## [WHAT THIS TASK INVOLVES]
From the listing below, pull out every line where the string "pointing" appears.

## [DATA BLOCK]

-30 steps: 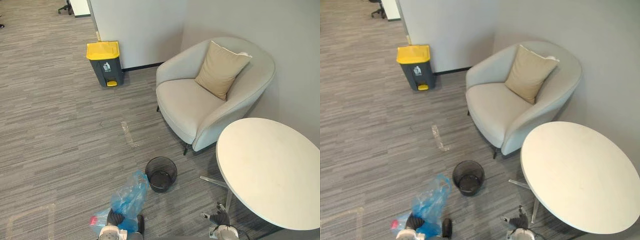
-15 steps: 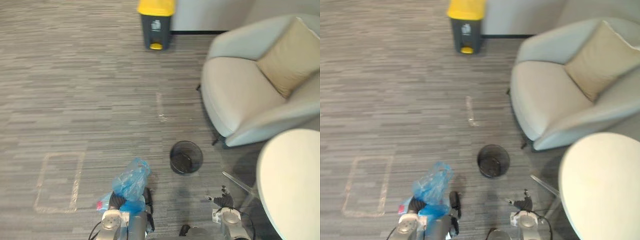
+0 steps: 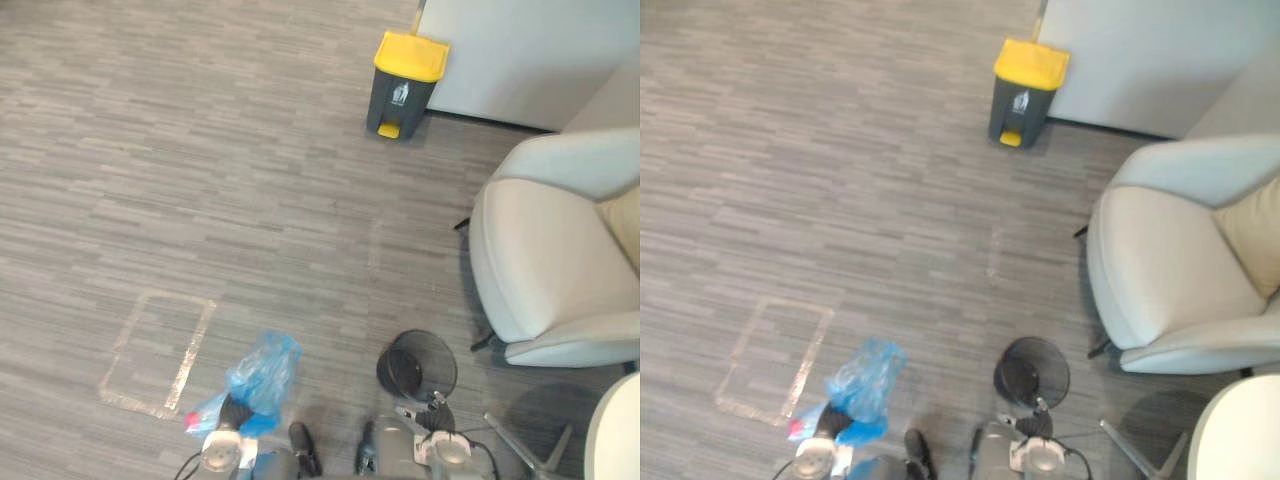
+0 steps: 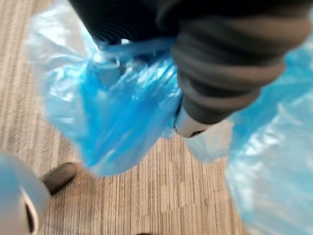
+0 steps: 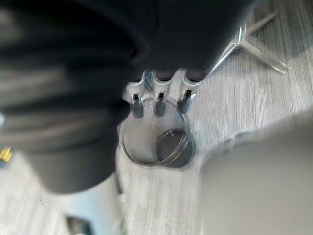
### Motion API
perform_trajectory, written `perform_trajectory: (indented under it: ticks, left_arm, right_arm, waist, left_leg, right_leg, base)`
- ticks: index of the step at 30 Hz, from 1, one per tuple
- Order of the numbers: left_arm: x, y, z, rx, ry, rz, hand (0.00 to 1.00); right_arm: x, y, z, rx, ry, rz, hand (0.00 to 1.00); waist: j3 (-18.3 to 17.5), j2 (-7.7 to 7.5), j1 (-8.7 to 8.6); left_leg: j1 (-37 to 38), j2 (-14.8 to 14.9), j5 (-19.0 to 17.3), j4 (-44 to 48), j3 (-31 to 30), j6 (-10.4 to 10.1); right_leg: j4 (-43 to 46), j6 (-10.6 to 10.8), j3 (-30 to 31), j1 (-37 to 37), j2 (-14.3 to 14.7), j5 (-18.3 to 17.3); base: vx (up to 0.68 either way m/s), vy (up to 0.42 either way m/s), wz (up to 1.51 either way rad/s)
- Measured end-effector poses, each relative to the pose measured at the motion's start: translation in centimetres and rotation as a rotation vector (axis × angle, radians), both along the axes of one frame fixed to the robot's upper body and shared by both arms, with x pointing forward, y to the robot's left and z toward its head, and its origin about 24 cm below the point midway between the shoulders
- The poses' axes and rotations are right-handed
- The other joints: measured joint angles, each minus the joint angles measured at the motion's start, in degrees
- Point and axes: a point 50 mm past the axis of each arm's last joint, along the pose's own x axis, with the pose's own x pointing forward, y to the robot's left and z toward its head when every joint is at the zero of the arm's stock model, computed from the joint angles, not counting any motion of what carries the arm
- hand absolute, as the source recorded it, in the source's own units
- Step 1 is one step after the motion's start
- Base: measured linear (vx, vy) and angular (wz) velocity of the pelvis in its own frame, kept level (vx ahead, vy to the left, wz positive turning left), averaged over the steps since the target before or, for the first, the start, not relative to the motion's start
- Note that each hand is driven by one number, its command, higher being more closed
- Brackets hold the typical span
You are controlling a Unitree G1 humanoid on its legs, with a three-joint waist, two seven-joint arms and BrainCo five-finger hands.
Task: Gather rubbish on tea table into small bin, then transfer packed bag to large trash can.
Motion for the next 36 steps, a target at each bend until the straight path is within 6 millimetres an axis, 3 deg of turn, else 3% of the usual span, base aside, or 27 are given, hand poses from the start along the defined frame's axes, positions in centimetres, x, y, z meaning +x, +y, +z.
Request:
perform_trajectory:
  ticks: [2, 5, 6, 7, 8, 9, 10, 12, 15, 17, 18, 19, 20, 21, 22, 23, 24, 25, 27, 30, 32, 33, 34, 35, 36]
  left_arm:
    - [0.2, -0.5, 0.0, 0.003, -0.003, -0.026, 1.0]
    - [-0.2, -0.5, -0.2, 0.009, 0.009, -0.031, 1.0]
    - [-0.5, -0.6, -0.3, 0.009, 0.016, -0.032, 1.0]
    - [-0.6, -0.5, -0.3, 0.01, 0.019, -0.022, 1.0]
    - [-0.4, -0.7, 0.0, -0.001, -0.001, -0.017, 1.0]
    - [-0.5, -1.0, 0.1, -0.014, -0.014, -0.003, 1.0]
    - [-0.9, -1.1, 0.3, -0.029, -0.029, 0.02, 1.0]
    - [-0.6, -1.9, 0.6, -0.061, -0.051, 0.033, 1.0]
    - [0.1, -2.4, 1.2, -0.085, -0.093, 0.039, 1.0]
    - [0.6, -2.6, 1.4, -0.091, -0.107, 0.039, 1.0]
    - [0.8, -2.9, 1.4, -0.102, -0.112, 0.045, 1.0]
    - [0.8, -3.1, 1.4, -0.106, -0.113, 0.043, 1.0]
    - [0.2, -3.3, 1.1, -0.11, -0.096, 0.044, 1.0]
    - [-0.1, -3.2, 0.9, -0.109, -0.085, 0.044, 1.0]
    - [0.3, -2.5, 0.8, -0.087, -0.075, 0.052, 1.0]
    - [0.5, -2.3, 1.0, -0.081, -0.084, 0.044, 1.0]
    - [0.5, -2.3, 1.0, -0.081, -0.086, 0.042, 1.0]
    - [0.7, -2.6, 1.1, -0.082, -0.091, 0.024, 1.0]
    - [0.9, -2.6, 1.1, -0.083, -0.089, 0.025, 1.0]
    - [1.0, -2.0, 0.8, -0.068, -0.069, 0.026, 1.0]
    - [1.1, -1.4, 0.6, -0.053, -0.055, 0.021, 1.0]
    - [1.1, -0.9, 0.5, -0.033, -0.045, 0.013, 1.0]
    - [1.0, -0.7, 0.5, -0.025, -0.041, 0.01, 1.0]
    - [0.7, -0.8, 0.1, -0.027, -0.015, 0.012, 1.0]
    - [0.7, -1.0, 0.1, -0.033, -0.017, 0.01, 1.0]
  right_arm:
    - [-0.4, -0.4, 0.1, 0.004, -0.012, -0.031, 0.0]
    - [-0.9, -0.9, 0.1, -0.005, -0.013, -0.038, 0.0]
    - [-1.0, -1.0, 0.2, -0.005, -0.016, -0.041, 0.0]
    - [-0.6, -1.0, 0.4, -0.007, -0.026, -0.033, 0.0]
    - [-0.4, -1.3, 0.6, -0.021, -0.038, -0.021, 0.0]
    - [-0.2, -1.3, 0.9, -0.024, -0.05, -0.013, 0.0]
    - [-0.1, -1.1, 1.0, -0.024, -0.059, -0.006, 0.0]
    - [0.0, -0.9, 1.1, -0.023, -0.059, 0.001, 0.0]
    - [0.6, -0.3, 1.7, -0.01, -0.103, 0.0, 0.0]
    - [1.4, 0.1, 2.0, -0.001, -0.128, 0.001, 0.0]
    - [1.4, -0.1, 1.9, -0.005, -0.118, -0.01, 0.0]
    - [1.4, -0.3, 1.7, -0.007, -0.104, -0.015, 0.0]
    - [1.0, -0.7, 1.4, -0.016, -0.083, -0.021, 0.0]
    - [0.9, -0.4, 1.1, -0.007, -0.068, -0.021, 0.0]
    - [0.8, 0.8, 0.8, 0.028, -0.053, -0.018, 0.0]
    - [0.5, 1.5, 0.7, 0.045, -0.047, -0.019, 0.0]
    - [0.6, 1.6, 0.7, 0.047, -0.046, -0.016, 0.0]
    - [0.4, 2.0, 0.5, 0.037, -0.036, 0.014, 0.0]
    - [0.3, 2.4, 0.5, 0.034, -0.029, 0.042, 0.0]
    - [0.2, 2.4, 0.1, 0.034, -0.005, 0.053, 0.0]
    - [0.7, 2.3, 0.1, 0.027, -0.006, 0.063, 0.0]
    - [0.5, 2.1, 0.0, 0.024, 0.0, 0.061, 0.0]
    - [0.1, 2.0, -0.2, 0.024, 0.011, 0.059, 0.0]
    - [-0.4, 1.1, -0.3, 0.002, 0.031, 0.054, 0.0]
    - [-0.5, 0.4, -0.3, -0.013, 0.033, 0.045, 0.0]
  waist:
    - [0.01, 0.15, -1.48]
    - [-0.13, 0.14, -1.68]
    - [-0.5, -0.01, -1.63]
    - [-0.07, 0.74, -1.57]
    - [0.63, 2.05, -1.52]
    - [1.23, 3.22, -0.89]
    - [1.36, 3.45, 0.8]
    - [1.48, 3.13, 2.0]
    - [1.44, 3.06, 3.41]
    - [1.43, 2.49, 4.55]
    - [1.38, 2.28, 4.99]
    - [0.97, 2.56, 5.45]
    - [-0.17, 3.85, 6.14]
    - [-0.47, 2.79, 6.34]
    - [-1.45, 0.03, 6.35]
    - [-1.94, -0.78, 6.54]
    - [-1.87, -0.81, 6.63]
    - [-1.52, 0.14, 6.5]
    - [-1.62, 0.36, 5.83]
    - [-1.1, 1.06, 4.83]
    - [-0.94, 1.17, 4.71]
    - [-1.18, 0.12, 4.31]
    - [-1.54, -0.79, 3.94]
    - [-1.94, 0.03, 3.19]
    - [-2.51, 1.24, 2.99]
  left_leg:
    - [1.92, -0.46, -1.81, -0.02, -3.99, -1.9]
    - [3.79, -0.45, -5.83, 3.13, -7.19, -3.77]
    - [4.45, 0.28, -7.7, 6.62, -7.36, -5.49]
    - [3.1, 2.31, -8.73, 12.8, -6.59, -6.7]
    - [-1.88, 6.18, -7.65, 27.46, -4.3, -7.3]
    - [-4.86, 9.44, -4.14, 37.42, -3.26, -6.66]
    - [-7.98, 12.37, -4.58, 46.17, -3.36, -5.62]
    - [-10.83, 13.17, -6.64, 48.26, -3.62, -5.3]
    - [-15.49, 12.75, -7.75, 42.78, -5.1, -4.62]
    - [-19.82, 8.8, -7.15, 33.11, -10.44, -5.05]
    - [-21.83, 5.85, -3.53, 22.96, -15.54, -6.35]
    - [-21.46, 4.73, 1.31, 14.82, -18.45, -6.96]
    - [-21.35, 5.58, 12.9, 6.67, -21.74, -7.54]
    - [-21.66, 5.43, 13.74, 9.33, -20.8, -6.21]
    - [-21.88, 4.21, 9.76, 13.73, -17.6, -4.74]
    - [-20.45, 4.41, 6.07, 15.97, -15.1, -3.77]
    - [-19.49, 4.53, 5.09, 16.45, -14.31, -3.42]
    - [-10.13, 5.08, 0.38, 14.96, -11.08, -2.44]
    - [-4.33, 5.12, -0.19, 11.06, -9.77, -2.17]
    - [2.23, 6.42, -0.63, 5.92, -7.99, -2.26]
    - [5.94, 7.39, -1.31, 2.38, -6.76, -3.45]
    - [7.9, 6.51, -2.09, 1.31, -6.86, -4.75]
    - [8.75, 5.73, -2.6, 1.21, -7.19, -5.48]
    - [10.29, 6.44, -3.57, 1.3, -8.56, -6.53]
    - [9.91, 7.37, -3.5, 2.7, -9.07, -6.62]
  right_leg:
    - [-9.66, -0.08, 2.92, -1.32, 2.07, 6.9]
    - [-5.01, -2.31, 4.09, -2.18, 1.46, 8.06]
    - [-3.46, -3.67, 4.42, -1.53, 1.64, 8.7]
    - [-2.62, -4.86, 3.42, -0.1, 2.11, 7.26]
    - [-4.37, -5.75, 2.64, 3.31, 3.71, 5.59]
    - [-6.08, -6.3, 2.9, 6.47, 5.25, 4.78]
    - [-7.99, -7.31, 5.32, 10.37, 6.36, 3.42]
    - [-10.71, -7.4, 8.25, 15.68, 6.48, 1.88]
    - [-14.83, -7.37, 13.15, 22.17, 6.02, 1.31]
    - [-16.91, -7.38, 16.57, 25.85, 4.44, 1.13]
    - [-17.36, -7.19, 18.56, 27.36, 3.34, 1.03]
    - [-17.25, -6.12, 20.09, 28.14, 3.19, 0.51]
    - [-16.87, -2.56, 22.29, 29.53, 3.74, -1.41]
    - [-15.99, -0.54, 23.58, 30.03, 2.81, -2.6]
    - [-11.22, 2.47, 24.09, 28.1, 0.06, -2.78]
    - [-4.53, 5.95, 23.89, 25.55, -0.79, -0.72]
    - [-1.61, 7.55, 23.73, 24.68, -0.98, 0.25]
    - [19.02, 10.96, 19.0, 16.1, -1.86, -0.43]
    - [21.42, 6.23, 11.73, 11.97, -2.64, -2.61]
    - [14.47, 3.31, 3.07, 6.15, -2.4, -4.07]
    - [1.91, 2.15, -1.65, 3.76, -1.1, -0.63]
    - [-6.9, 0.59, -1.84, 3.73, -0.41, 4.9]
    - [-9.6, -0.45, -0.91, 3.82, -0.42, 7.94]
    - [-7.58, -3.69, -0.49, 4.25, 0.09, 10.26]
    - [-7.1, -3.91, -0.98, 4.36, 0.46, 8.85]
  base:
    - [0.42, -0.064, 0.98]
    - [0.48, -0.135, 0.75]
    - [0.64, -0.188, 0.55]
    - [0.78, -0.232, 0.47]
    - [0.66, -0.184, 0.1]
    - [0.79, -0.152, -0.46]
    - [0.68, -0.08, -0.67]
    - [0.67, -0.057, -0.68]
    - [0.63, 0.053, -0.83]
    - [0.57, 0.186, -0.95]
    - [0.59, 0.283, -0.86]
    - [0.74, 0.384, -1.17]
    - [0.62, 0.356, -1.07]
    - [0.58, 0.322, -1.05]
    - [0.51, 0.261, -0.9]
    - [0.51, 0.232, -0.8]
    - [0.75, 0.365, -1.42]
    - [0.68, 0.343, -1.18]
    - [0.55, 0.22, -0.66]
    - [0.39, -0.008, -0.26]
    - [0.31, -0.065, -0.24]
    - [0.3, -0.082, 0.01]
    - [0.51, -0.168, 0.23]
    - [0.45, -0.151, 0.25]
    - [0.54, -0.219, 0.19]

## [COMPLETED TASK]
- Measured end-effector poses, each relative to the pose measured at the motion's start: translation in centimetres and rotation as a rotation vector (axis × angle, radians), both along the axes of one frame fixed to the robot's upper body and shared by both arms, with x pointing forward, y to the robot's left and z toward its head, and its origin about 24 cm below the point midway between the shoulders
- Point and axes: a point 50 mm past the axis of each arm's last joint, along the pose's own x axis, with the pose's own x pointing forward, y to the robot's left and z toward its head when every joint is at the zero of the arm's stock model, computed from the joint angles, not counting any motion of what carries the arm

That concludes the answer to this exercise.